For now, it’s safe to say that the previous sign of trouble in the claims data has faded. And not a moment too soon as another rise in today’s report would have looked particularly ominous for the labor market. Instead, we have an encouraging update. It’s always hard to know what comes next with this series, but the possibility of continued improvement looks more convincing today.
The drop in the year-over-year change is especially encouraging. Unadjusted claims fell 9.3% last week vs. the year-earlier level. That’s a strong bit of support for arguing that the general rate of progress that’s prevailed for some time remains intact for this series after all. It’s worth reminding that the annual pace of change for unadjusted claims never moved north of zero for a sustained period. We had a few brief flirtations with trouble, but it always evaporated in short order. Until we see claims rising persistently, relative to year-earlier numbers, there’s plenty of room for optimism. By that standard, there are still no smoking guns in the data, even if the last few weeks have hinted at the possibility of darker days.

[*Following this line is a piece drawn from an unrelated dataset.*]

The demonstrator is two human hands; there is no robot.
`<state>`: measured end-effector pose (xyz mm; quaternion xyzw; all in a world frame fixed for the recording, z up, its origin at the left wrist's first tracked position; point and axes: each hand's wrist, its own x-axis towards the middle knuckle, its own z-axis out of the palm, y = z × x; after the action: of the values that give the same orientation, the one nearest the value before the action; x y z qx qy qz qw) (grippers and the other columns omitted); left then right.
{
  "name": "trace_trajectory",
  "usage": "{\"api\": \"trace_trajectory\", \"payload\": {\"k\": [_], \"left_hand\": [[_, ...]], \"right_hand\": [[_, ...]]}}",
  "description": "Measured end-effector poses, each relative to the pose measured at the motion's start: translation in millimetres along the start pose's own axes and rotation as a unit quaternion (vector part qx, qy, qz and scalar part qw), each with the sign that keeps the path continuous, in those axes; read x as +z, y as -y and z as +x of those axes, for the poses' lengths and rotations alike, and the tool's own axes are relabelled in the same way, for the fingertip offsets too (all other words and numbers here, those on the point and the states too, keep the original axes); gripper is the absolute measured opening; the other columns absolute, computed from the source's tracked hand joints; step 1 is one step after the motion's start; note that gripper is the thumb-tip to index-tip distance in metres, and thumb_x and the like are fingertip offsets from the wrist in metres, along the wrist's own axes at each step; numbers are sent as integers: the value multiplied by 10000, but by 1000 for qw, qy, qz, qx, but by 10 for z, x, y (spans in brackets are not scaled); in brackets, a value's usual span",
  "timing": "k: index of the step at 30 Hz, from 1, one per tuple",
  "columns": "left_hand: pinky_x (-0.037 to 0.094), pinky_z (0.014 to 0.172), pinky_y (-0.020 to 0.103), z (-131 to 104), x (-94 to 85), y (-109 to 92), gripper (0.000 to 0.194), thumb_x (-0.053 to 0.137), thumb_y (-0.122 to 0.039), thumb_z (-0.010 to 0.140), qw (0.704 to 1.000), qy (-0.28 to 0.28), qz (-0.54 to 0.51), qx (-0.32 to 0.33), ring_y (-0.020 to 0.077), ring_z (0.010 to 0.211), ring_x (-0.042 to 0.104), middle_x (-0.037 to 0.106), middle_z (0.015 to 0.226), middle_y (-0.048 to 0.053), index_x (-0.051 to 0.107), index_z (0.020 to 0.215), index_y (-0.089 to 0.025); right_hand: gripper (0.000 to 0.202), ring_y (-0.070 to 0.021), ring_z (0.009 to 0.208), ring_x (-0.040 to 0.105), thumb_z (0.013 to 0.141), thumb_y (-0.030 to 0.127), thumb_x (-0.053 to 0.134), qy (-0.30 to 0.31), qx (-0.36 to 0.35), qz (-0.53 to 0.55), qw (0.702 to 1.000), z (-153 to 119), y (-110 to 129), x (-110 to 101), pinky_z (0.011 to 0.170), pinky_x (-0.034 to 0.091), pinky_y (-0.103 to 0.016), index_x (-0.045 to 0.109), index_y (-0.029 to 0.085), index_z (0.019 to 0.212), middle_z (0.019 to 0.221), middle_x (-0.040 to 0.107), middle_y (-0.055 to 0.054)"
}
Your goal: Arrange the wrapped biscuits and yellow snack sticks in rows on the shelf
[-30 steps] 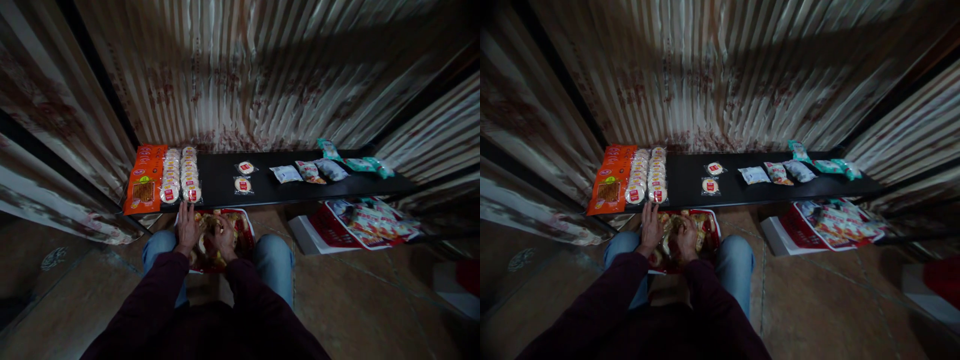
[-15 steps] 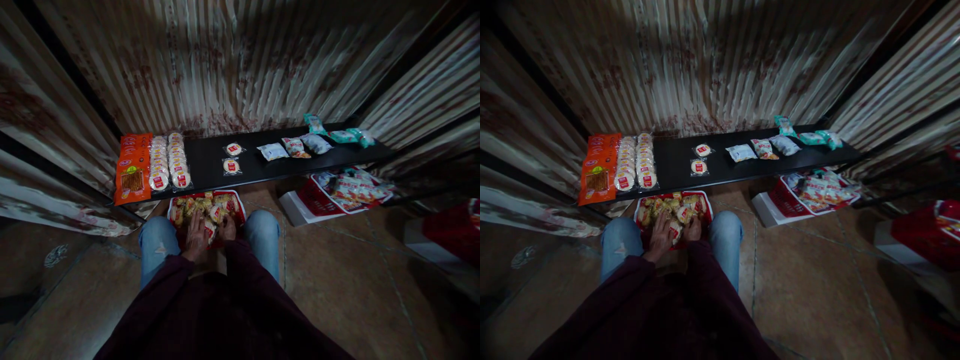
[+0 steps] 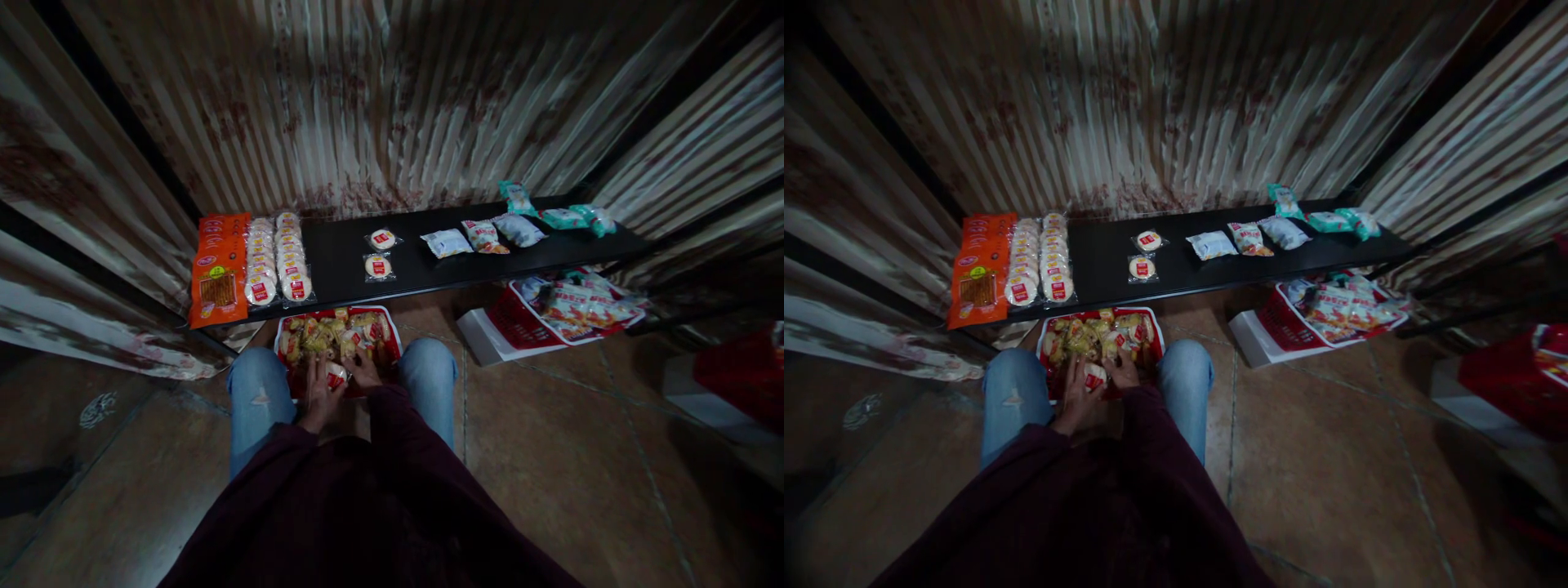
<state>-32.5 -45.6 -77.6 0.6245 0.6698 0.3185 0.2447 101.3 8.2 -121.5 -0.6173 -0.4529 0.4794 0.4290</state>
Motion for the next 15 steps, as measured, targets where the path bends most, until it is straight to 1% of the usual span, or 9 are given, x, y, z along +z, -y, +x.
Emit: {"api": "trace_trajectory", "payload": {"k": [2, 4, 5, 7, 9, 10, 11, 13, 15], "left_hand": [[344, 1109, 407, 29, -32, 14, 715, 667, -247, 734, 998, -34, -20, -50, 279, 1362, 353, 356, 1451, 147, 385, 1388, -191], [360, 1092, 422, 73, -68, 42, 714, 666, -253, 735, 993, -65, -30, -97, 285, 1330, 397, 414, 1392, 153, 380, 1386, -190], [366, 1084, 431, 97, -82, 60, 715, 670, -260, 734, 990, -77, -35, -116, 288, 1313, 417, 444, 1362, 151, 380, 1384, -192], [373, 1073, 448, 138, -97, 98, 737, 683, -273, 727, 984, -91, -51, -145, 297, 1288, 443, 489, 1320, 153, 368, 1388, -186], [378, 1068, 452, 165, -96, 130, 778, 695, -279, 720, 979, -98, -75, -160, 303, 1268, 464, 506, 1314, 173, 341, 1401, -158], [381, 1067, 449, 175, -95, 143, 792, 697, -279, 719, 977, -102, -88, -163, 302, 1258, 475, 505, 1320, 182, 328, 1407, -145], [385, 1066, 443, 184, -96, 154, 795, 695, -278, 721, 975, -109, -102, -163, 296, 1247, 488, 507, 1324, 183, 321, 1409, -144], [402, 1056, 426, 205, -113, 170, 773, 683, -280, 733, 970, -128, -130, -161, 269, 1212, 525, 529, 1310, 162, 322, 1407, -168], [430, 1031, 411, 236, -148, 180, 741, 672, -291, 743, 962, -144, -155, -173, 244, 1155, 567, 565, 1265, 144, 336, 1393, -178]], "right_hand": [[468, -225, 1067, 616, 743, 448, 664, 26, -23, -14, 999, -14, 68, 35, 973, 465, -376, 653, 212, 1147, 1126, 680, -65], [353, -208, 1047, 620, 815, 421, 591, 47, -66, -42, 996, 0, 125, 52, 972, 465, -366, 683, 231, 1098, 1084, 695, -55], [307, -203, 1026, 626, 843, 394, 555, 44, -88, -61, 993, 20, 144, 50, 968, 466, -364, 699, 230, 1059, 1049, 704, -56], [272, -208, 1020, 623, 858, 324, 518, -4, -106, -106, 989, 88, 159, 26, 975, 459, -368, 711, 206, 1010, 1025, 703, -78], [285, -225, 1069, 600, 835, 262, 525, -85, -69, -151, 982, 182, 147, -13, 997, 438, -381, 690, 165, 1046, 1086, 677, -114], [313, -234, 1090, 589, 816, 241, 538, -114, -38, -166, 979, 234, 134, -33, 1003, 431, -387, 669, 149, 1084, 1122, 660, -128], [348, -238, 1094, 587, 796, 230, 556, -128, -8, -173, 977, 285, 119, -50, 998, 432, -388, 648, 138, 1119, 1144, 648, -135], [403, -231, 1051, 608, 759, 234, 599, -118, 28, -172, 978, 376, 86, -70, 955, 458, -371, 620, 142, 1151, 1133, 651, -121], [423, -212, 988, 629, 726, 258, 638, -93, 32, -163, 982, 441, 58, -76, 899, 485, -344, 617, 169, 1140, 1084, 671, -87]]}}
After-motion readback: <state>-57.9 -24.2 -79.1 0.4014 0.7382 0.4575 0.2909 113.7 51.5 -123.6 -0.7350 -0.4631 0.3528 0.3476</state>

Today’s update also suggests that the weak pace of growth in March payrolls may also be noise that’s not necessarily indicative of the trend. Of course, one jobless claims report a trend does not make, but the number du jour certainly looks good relative to what we’ve seen. The question is whether we’ll see another decent number next week. If we’re being hoodwinked, we’ll know soon enough. For now, a collective sign of relief is appropriate. That is, until the next economic release, which starts tomorrow, with the March update on retail sales. What should we expect? Here’s a preview.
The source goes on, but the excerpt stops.